> _Aim of the task_:
Exactly the lines from the start of the data through the line containing "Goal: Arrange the" should be output, with both ends kept and nothing added.

> _Recorded information_:
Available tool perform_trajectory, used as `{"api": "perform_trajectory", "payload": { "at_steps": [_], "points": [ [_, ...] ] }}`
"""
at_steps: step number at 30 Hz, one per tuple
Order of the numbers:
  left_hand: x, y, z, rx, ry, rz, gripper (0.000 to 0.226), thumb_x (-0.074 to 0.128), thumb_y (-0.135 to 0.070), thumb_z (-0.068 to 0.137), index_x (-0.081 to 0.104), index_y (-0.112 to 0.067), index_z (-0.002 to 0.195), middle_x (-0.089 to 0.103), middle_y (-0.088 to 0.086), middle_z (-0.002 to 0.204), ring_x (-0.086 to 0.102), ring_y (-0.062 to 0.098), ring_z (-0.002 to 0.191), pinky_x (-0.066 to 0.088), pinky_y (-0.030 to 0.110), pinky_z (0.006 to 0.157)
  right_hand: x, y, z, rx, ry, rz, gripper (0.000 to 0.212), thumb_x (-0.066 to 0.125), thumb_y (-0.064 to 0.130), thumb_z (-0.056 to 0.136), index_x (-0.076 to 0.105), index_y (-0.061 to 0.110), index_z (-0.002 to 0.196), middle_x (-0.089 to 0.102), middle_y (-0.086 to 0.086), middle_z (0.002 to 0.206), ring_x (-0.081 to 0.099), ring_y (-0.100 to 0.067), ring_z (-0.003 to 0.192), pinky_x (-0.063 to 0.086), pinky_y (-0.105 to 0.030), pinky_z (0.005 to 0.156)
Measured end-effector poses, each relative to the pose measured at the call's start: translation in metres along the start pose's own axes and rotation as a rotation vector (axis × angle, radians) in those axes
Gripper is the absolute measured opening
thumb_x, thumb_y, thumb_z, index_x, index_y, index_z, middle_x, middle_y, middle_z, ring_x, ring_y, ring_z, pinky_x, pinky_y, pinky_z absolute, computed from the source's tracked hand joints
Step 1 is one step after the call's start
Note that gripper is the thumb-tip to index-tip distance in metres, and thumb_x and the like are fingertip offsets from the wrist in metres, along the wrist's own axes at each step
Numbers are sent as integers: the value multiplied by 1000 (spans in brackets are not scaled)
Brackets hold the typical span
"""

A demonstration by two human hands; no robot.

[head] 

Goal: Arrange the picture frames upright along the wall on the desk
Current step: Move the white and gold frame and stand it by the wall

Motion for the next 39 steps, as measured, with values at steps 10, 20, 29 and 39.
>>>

> _Finished exercise_:
Available tool perform_trajectory, used as `{"api": "perform_trajectory", "payload": { "at_steps": [_], "points": [ [_, ...] ] }}`
"""
at_steps: step number at 30 Hz, one per tuple
Order of the numbers:
  left_hand: x, y, z, rx, ry, rz, gripper (0.000 to 0.226), thumb_x (-0.074 to 0.128), thumb_y (-0.135 to 0.070), thumb_z (-0.068 to 0.137), index_x (-0.081 to 0.104), index_y (-0.112 to 0.067), index_z (-0.002 to 0.195), middle_x (-0.089 to 0.103), middle_y (-0.088 to 0.086), middle_z (-0.002 to 0.204), ring_x (-0.086 to 0.102), ring_y (-0.062 to 0.098), ring_z (-0.002 to 0.191), pinky_x (-0.066 to 0.088), pinky_y (-0.030 to 0.110), pinky_z (0.006 to 0.157)
  right_hand: x, y, z, rx, ry, rz, gripper (0.000 to 0.212), thumb_x (-0.066 to 0.125), thumb_y (-0.064 to 0.130), thumb_z (-0.056 to 0.136), index_x (-0.076 to 0.105), index_y (-0.061 to 0.110), index_z (-0.002 to 0.196), middle_x (-0.089 to 0.102), middle_y (-0.086 to 0.086), middle_z (0.002 to 0.206), ring_x (-0.081 to 0.099), ring_y (-0.100 to 0.067), ring_z (-0.003 to 0.192), pinky_x (-0.063 to 0.086), pinky_y (-0.105 to 0.030), pinky_z (0.005 to 0.156)
Measured end-effector poses, each relative to the pose measured at the call's start: translation in metres along the start pose's own axes and rotation as a rotation vector (axis × angle, radians) in those axes
Gripper is the absolute measured opening
thumb_x, thumb_y, thumb_z, index_x, index_y, index_z, middle_x, middle_y, middle_z, ring_x, ring_y, ring_z, pinky_x, pinky_y, pinky_z absolute, computed from the source's tracked hand joints
Step 1 is one step after the call's start
Note that gripper is the thumb-tip to index-tip distance in metres, and thumb_x and the like are fingertip offsets from the wrist in metres, along the wrist's own axes at each step
Numbers are sent as integers: the value multiplied by 1000 (spans in brackets are not scaled)
Brackets hold the typical span
"""

A demonstration by two human hands; no robot.

[head] 

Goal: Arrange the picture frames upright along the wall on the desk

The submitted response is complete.